The starting point when an audit notice is received, is to understand how far back the OEM can go in its audit of claims. This essentially establishes the universe of information that is subject to audit. It is not uncommon for an OEM to seek information beyond the period permitted by law, so having an understanding of the permitted time period is crucial.
For example, in Florida, the audit of service-related payments and incentive payments can only be performed within the 12-month period immediately following the date the claim or incentive was paid. Once this 12-month time period elapses, all payments are deemed final and the dealership cannot be subject to a chargeback or repayment. So, when an audit notice is received and the period of time is identified for claims that will be audited, dealers should confirm that the period matches what is allowed under their state law.
Second, it is prudent for each dealership to have a designated point of contact for the audit staff to provide claim files and communicate with the auditor about any questions, paperwork regarding the claims, etc.

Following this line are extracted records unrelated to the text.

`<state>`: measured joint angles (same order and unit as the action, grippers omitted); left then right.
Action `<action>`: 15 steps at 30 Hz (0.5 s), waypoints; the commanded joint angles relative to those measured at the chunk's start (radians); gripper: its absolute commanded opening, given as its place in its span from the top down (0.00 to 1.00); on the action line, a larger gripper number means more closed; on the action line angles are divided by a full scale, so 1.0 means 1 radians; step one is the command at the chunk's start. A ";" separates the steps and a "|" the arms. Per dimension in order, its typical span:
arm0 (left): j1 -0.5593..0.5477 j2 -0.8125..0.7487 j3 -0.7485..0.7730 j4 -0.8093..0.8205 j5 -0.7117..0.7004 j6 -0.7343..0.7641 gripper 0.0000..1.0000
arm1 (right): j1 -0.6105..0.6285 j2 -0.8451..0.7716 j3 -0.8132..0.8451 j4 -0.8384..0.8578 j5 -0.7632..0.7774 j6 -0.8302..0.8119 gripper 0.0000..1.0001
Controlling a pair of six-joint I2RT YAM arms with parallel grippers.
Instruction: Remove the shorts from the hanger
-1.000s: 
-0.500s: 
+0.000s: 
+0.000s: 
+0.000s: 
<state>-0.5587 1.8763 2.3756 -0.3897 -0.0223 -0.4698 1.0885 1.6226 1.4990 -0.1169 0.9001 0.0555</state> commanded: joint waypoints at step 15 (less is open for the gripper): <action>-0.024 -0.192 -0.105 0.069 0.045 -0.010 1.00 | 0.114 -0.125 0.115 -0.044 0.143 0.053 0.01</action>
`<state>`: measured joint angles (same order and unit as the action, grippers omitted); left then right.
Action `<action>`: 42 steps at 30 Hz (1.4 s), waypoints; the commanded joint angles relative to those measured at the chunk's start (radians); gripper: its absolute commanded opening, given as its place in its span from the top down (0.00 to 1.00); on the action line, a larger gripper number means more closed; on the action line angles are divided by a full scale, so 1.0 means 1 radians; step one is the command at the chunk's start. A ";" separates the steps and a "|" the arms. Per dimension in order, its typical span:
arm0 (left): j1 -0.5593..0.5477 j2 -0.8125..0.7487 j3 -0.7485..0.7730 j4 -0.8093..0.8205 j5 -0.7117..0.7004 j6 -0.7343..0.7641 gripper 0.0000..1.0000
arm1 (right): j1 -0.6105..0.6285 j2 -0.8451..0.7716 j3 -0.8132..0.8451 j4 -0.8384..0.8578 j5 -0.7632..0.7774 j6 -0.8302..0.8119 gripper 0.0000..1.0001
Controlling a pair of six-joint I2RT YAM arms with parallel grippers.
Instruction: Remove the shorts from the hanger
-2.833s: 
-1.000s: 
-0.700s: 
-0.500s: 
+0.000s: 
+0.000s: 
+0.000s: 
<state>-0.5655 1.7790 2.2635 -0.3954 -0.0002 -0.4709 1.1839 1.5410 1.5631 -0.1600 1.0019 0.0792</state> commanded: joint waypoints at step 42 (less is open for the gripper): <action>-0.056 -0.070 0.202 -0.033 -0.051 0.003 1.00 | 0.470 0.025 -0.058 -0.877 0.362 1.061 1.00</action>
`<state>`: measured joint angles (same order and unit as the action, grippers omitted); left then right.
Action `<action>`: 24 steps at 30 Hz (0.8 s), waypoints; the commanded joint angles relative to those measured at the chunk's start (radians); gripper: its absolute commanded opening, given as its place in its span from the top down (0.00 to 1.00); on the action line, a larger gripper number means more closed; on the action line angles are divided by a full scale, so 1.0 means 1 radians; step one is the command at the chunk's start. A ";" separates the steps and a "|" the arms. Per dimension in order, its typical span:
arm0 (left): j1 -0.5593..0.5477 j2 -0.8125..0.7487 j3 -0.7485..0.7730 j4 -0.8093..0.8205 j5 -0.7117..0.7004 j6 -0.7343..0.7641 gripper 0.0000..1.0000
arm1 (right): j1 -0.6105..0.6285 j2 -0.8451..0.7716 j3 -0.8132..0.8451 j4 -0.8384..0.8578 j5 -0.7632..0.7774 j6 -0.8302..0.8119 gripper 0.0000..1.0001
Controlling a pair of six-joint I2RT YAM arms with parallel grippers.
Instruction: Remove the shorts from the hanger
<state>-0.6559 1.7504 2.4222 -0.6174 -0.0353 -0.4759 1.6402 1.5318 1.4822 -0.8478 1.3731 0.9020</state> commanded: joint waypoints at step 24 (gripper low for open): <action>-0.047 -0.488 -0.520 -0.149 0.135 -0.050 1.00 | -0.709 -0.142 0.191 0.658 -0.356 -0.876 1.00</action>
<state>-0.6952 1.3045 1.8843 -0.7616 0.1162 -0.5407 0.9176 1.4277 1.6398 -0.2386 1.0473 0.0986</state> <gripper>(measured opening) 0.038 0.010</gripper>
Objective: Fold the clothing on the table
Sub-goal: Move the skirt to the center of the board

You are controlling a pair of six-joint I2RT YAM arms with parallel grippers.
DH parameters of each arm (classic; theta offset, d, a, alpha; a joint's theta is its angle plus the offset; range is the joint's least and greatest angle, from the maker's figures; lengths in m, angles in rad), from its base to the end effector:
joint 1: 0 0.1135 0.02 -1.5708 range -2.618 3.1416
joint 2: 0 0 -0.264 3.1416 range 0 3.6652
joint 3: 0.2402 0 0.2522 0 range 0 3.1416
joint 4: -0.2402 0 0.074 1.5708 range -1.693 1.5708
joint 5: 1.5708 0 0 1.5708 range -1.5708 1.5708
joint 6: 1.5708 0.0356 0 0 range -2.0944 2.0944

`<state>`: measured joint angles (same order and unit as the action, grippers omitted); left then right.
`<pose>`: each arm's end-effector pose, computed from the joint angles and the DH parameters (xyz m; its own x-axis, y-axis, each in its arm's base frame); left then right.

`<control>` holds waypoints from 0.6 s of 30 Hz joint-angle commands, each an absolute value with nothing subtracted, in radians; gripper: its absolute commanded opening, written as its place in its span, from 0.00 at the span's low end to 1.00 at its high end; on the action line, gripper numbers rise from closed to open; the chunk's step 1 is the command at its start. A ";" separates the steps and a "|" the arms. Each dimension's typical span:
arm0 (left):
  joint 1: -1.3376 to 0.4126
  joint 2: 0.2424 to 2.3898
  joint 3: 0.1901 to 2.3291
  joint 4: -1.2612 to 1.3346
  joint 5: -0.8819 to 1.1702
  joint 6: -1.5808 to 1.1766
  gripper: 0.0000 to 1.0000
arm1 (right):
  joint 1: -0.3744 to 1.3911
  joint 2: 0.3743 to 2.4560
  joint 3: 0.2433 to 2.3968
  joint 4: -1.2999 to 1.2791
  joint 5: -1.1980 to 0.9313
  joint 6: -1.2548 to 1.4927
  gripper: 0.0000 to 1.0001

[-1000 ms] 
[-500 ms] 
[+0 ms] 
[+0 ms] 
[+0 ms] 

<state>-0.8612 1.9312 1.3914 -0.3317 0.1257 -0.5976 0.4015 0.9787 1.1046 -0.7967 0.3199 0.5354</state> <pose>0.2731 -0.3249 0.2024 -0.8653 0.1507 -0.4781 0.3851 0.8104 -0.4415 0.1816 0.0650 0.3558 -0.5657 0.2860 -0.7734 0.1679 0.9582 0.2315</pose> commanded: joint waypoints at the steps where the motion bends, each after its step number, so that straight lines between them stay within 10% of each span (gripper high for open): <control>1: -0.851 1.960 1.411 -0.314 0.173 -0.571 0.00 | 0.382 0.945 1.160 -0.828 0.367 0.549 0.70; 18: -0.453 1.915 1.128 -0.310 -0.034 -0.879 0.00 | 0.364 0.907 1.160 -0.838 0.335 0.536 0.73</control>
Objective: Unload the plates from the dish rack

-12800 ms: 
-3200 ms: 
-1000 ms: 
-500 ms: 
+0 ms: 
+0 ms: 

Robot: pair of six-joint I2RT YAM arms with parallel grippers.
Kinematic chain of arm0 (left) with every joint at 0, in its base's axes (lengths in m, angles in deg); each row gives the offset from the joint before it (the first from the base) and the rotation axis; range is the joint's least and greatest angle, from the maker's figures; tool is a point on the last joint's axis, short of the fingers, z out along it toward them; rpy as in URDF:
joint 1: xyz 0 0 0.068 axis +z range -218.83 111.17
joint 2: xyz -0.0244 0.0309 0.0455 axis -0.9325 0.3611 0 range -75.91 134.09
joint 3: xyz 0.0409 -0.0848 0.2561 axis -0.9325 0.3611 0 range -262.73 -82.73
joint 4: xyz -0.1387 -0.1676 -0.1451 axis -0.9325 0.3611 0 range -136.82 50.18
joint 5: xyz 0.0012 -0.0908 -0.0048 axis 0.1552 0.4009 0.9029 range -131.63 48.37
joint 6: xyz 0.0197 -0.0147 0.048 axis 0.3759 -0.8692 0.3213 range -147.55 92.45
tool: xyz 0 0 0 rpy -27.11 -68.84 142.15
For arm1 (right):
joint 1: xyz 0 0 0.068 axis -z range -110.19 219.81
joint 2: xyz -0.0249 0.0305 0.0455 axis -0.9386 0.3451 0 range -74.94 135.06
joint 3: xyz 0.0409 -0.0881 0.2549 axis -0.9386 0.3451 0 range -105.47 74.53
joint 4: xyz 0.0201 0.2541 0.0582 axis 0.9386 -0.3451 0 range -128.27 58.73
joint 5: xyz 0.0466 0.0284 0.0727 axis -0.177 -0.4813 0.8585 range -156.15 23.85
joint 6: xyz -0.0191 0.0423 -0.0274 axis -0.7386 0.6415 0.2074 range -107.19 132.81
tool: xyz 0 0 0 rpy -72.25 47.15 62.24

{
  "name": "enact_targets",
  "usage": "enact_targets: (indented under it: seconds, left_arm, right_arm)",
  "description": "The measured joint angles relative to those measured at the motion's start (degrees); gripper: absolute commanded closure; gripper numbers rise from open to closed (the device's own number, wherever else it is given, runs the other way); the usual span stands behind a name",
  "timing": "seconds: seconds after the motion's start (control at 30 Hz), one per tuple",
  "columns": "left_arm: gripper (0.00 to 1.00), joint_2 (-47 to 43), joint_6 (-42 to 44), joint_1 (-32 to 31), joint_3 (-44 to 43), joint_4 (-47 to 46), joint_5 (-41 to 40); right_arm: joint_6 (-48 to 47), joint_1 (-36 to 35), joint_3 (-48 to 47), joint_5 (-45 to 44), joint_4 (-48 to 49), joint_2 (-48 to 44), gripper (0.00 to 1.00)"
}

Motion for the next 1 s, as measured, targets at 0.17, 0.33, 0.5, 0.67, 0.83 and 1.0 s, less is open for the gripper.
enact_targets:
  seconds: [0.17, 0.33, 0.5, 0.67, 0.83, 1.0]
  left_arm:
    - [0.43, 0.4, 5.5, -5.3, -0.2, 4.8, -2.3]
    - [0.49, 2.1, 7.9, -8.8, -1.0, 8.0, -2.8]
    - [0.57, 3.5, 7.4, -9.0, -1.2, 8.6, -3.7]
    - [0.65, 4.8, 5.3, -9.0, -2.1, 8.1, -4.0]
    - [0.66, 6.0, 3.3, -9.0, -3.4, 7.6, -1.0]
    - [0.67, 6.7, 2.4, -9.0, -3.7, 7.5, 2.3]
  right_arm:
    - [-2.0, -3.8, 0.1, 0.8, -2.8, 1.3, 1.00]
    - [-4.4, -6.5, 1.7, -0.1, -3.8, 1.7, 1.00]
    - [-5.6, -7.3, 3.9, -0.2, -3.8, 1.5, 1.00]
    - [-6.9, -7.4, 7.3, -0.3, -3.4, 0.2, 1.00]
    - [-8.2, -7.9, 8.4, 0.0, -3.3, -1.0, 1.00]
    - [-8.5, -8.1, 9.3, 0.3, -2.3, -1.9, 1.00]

This point of contact should also be familiar with the look-back period under the state law in the event the auditor requests additional information (or claims) outside of that period, and recognize that the dealership is only required to provide information within that period.
Third, once the audit is complete, the OEM must comply with certain timelines to communicate its audit findings. For example, in Florida, within 30 days of the audit and before the OEM is authorized to issue a charge back, a manufacturer is required to meet an officer or employee of the dealership in-person, by telephone, or by video teleconference to explain the audit findings and provide documentation supporting the findings. There is also the ability for the dealer to provide additional information after that meeting. In Florida, a dealer has at least 45 days to respond to the proposed chargeback and provide additional information. If after the dealer responds, the OEM and dealer are still in disagreement on the chargeback, the dealer has 30 days after receipt of the final chargeback notice from the manufacturer to file a protest. In the final hearing before the agency, the manufacturer will have the burden of proving that its audit and chargeback are in compliance with state law.
Fourth, it is also important to note that regardless of the terms of the franchise agreement or OEM policy, the manufacturer may only charge back the portion of the warranty that the OEM has proven is to be false or fraudulent or that the dealership failed to substantially comply with. This means that a manufacturer may only charge back the specific warranty repair within the individual repair order that does not comply with the OEM’s procedures. For example, if there are three warranty repairs within one repair order, the manufacturer is not allowed to charge back all three repairs if only one repair has been identified as being the basis for a chargeback. Once the audit findings are provided, dealers should scrutinize those to insure that any proposed chargeback is limited to the particular claim at issue and does not include other, unrelated claims, even if they are on the same repair order.
To conclude, most states have audit protections that limit the scope of an OEM audit and the basis for imposing a chargeback after an audit. It is important to know your rights under your state’s laws. If you have any concerns or questions about OEM audits and/or a subsequent chargeback you receive it is important to consult a franchise attorney who can review the chargebacks and advise whether the OEM correctly followed the provisions of your state’s franchise laws when preparing such chargeback.